Пресс-конференция, на которой Б. А. с неохотой признался, что вина за поражение падает на нескольких игроков, и в первую очередь на Хадла и Клариджа, закончилась.
Последний автобус стоял у выхода. Из выхлопной трубы в холодный воздух Нью-Йорка поднимался белый дымок. Я только что получил укол, расслабляющий мышцы. Эдди растер мне ноги и спину, и прибинтовал травмированное при столкновении с Уит-мэном плечо к груди.
Из душевой доносился шум падающей воды. Я заглянул внутрь. На складном стуле под душем сидел Сэт Максвелл, опустив голову. Вода барабанила по шее и плечам.
— Сэт, последний автобус уходит через двадцать минут. Максвелл мгновенно поднял голову.

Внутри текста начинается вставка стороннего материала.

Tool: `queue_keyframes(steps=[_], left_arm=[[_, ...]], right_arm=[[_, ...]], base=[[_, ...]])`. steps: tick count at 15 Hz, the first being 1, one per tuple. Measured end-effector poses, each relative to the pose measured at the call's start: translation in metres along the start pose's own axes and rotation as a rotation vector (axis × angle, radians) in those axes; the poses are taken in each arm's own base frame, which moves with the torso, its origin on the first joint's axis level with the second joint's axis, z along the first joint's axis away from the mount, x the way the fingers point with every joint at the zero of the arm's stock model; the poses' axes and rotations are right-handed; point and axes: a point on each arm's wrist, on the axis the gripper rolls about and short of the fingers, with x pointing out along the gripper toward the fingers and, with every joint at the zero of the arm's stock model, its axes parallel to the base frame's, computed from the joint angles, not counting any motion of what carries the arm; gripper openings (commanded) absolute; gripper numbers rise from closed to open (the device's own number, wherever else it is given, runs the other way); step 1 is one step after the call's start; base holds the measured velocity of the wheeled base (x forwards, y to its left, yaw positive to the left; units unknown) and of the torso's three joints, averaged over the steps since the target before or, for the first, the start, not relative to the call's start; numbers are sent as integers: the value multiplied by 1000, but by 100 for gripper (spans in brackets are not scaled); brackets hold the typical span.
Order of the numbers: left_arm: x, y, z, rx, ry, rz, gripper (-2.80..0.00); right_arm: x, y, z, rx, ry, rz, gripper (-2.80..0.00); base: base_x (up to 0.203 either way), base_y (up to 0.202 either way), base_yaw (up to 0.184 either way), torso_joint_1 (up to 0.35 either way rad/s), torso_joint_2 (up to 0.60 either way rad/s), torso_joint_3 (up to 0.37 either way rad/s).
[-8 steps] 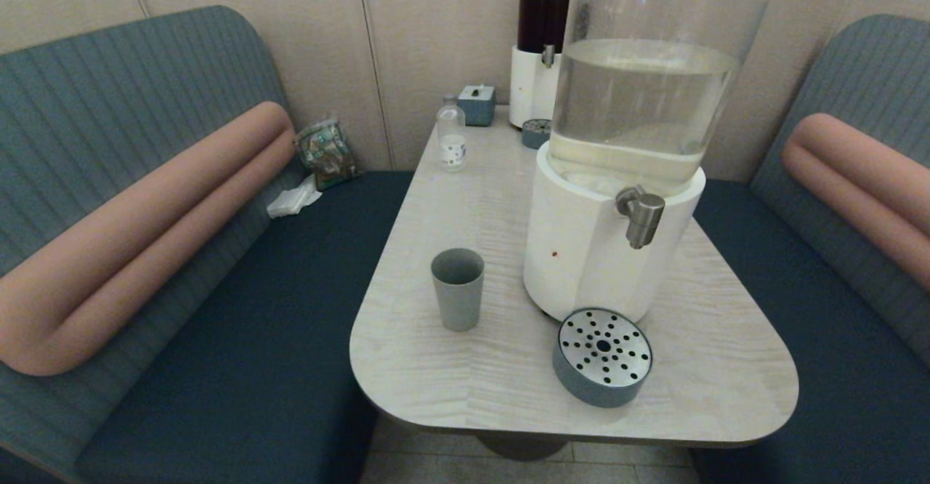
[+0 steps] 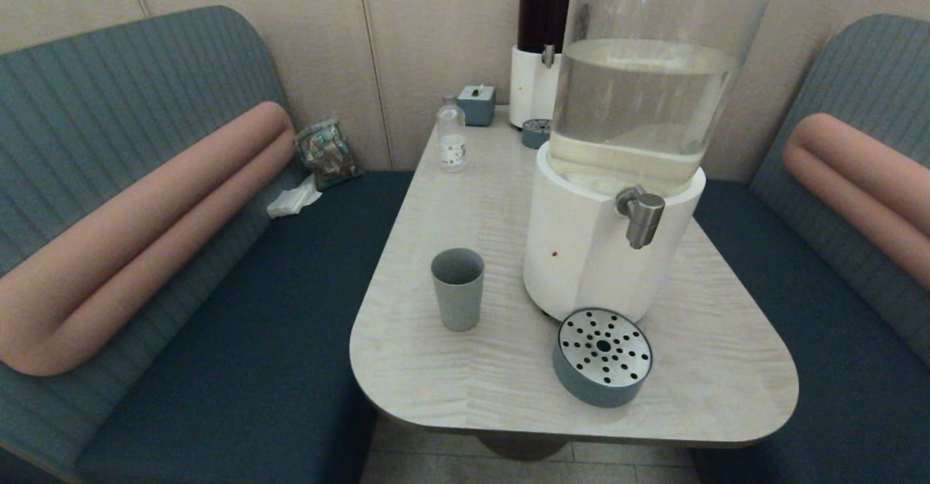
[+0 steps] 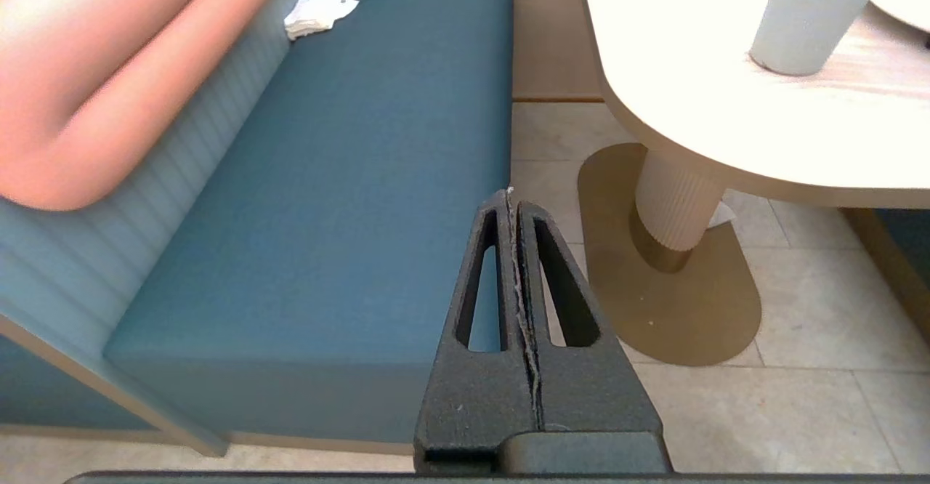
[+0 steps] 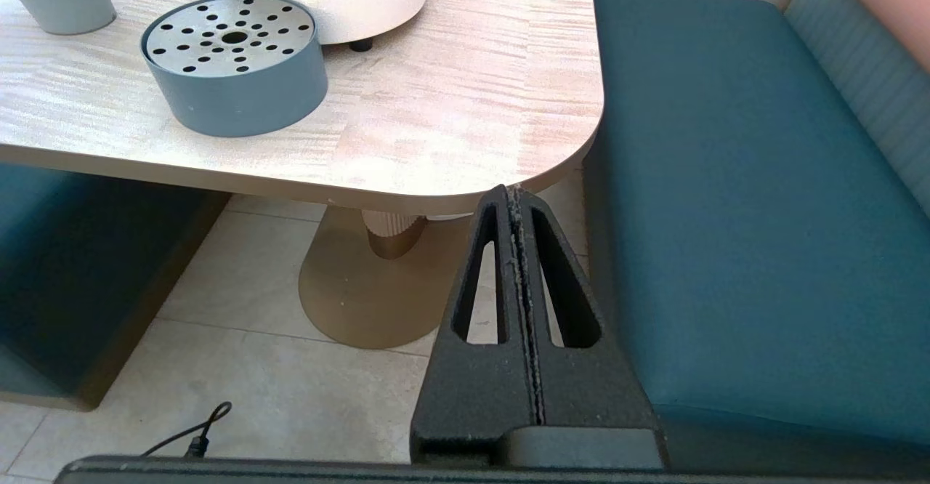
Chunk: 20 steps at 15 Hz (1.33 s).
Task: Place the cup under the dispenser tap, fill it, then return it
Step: Pick up the cup
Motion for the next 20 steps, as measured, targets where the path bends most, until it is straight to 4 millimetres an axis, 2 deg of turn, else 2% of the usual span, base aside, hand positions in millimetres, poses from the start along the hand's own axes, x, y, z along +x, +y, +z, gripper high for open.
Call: queue_keyframes(steps=[2, 3, 6, 8, 11, 13, 14, 16, 18, 20], left_arm=[[0, 0, 1, 0, -5, 2, -280], [-1, 0, 2, -6, -10, 4, 0], [-5, 0, 14, -15, -43, -6, 0], [-11, 0, 33, -26, -103, -20, 0], [-20, -1, 89, -130, -195, -99, 0], [-10, 0, 128, -227, -176, -141, 0], [0, 0, 144, -252, -150, -158, 0], [33, -1, 171, -239, -99, -230, 0], [79, -2, 190, -188, -79, -356, 0], [130, -4, 194, -138, -71, -526, 0]], right_arm=[[0, 0, 0, 0, 0, 0, -280], [0, 0, 0, 0, 0, 0, -280], [0, 0, 0, 0, 0, 0, -280], [0, 0, 0, 0, 0, 0, -280], [0, 0, 0, 0, 0, 0, -280], [0, 0, 0, 1, 0, 0, -280], [0, 0, 0, 1, 0, -1, -280], [0, 0, 0, 0, 0, 0, -280], [0, 0, 0, 0, 0, 0, -280], [0, 0, 0, 0, 0, 0, -280]], base=[[0, 0, 0, 0, 0, 0], [0, 0, 0, 0, 0, 0], [0, 0, 0, 0, 0, 0], [0, 0, 0, 0, 0, 0], [0, 0, 0, 0, 0, 0], [0, 0, 0, 0, 0, 0], [0, 0, 0, 0, 0, 0], [0, 0, 0, 0, 0, 0], [0, 0, 0, 0, 0, 0], [0, 0, 0, 0, 0, 0]])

— Хорошо, хорошо, — отозвался он. — Брось мне ножницы. Максвелл быстро разрезал липкую ленту, затем бинты, фиксировавшие его голеностопы.
— Пошли одеваться, и найдем место покурить травки, — сказал Максвелл.
Когда мы вышли из раздевалки, массажисты и помощники тренеров принимали душ. Персонал, ответственный за снаряжение, руководил погрузкой ящиков в крытый грузовик, который доставит их прямо в аэропорт Кеннеди, где стоял, ожидая нас, оранжевый «Боинг-727» с кухней, полной сухих куриных сэндвичей и восьмьюдесятью банками теплого пива.
У выхода на стоянку Максвелл неожиданно повернул и направился на трибуну стадиона. Проверив, не уехал ли автобус, я последовал за ним.
— Дай сигарету, — попросил Максвелл. В его голосе звучало отчаяние.
Я сунул руку за сигаретой. Проигрыши редко расстраивали меня, если, конечно, я сам играл хорошо. Максвелл, наоборот, принимал поражения близко к сердцу, независимо от его личного вклада.
Я закурил и глубоко затянулся дымом марихуаны, затем наклонился и передал сигарету Максвеллу, одновременно внимательно рассматривая трибуны в поисках полиции. Я знал, что за каждым сиденьем прячется полицейский. Максвелл сдвинул на затылок свою ковбойскую шляпу, положил ноги на спинку сиденья, затянулся и передал сигарету обратно. Мы докурили ее в тишине. Наконец Максвелл поднялся и отбросил окурок.
— Ну что ж, — сказал он, спускаясь к автобусу. — Она снова побила меня.
Мэри Джейн придержала для нас те же кресла и наполнила карманы на обратной стороне передних сидений крохотными бутылочками «Катти Сарк» и «Джека Даниэльса». Нам пришлось ждать разрешения на взлет более часа. За это время мы выпили по восемь бутылочек. Кроме того, я принял две таблетки кодеина, а Максвелл одну. Комбинированное воздействие кодеина, марихуаны, алкоголя и тяжелого рева двигателей погрузило Максвелла в сон, а меня — в транс.